▶ **Exercise requirements**
Output only an exact transcription of the line containing "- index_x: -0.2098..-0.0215" and all lines that follow it in the data below.

☆ ☆ ☆

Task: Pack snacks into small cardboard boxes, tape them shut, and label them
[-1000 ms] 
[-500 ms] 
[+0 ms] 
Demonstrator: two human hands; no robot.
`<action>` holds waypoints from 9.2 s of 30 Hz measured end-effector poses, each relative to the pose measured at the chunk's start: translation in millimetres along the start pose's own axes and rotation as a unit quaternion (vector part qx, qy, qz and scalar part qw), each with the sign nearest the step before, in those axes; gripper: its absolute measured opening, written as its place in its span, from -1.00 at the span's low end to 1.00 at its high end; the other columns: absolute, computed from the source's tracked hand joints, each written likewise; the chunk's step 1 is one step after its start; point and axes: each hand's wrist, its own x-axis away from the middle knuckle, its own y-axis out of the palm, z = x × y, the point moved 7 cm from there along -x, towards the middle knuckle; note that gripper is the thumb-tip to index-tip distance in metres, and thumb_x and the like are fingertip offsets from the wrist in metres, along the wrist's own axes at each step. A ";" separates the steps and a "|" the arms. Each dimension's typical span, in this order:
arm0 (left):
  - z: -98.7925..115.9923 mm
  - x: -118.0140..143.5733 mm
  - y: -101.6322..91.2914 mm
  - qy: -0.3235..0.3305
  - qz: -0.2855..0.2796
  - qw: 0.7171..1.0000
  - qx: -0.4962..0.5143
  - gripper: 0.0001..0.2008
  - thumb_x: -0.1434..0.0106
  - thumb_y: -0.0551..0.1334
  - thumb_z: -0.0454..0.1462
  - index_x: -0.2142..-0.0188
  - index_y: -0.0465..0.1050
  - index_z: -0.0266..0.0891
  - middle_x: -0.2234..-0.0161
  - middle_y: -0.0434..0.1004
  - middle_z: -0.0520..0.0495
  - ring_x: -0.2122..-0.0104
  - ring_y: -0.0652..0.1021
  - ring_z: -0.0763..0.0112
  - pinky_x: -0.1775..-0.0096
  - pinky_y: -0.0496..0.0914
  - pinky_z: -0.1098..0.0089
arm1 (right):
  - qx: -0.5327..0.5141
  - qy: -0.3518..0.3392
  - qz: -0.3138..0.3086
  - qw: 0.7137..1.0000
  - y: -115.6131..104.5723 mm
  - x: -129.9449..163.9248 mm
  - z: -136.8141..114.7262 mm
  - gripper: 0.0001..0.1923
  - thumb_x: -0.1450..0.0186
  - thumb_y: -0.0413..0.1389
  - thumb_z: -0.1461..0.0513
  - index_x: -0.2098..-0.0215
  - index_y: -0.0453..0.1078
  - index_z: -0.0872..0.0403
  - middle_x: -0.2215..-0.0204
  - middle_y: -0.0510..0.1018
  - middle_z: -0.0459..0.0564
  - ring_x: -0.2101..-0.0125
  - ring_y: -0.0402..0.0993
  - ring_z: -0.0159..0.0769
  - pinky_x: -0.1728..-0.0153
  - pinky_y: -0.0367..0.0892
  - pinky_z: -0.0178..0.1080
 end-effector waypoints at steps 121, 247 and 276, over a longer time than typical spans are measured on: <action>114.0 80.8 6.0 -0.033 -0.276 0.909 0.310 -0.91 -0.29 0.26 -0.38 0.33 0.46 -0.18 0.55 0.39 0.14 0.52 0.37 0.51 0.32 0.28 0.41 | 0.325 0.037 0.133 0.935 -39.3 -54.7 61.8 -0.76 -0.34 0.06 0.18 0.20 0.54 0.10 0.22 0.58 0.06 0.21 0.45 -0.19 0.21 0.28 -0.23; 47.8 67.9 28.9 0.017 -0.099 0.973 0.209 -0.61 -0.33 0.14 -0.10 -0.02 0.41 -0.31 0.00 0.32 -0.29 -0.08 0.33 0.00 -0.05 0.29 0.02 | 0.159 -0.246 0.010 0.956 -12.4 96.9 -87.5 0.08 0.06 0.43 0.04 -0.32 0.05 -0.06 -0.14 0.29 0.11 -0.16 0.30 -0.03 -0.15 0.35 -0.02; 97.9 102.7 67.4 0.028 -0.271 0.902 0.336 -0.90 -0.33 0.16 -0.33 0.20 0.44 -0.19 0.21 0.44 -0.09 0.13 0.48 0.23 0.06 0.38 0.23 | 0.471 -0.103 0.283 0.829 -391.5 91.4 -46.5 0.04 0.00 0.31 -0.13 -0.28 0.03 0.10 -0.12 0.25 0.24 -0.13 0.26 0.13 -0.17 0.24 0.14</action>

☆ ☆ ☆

▶ **Solved problem**
  - index_x: -0.2098..-0.0215
  - index_y: -0.0453..0.1078
  - index_z: -0.0872..0.0403
  - middle_x: -0.2215..-0.0204
  - middle_y: -0.0510..0.1018
  - middle_z: -0.0459..0.0564
  - ring_x: -0.2101..-0.0125
  - ring_y: -0.0402..0.0993
  - ring_z: -0.0159..0.0769
  - pinky_x: -0.1728..-0.0153
  - pinky_y: -0.0367..0.0892
  - pinky_z: -0.0178..0.1080
 end-effector waypoints at steps 121, 247 and 276, over a longer time than typical spans are measured on: <action>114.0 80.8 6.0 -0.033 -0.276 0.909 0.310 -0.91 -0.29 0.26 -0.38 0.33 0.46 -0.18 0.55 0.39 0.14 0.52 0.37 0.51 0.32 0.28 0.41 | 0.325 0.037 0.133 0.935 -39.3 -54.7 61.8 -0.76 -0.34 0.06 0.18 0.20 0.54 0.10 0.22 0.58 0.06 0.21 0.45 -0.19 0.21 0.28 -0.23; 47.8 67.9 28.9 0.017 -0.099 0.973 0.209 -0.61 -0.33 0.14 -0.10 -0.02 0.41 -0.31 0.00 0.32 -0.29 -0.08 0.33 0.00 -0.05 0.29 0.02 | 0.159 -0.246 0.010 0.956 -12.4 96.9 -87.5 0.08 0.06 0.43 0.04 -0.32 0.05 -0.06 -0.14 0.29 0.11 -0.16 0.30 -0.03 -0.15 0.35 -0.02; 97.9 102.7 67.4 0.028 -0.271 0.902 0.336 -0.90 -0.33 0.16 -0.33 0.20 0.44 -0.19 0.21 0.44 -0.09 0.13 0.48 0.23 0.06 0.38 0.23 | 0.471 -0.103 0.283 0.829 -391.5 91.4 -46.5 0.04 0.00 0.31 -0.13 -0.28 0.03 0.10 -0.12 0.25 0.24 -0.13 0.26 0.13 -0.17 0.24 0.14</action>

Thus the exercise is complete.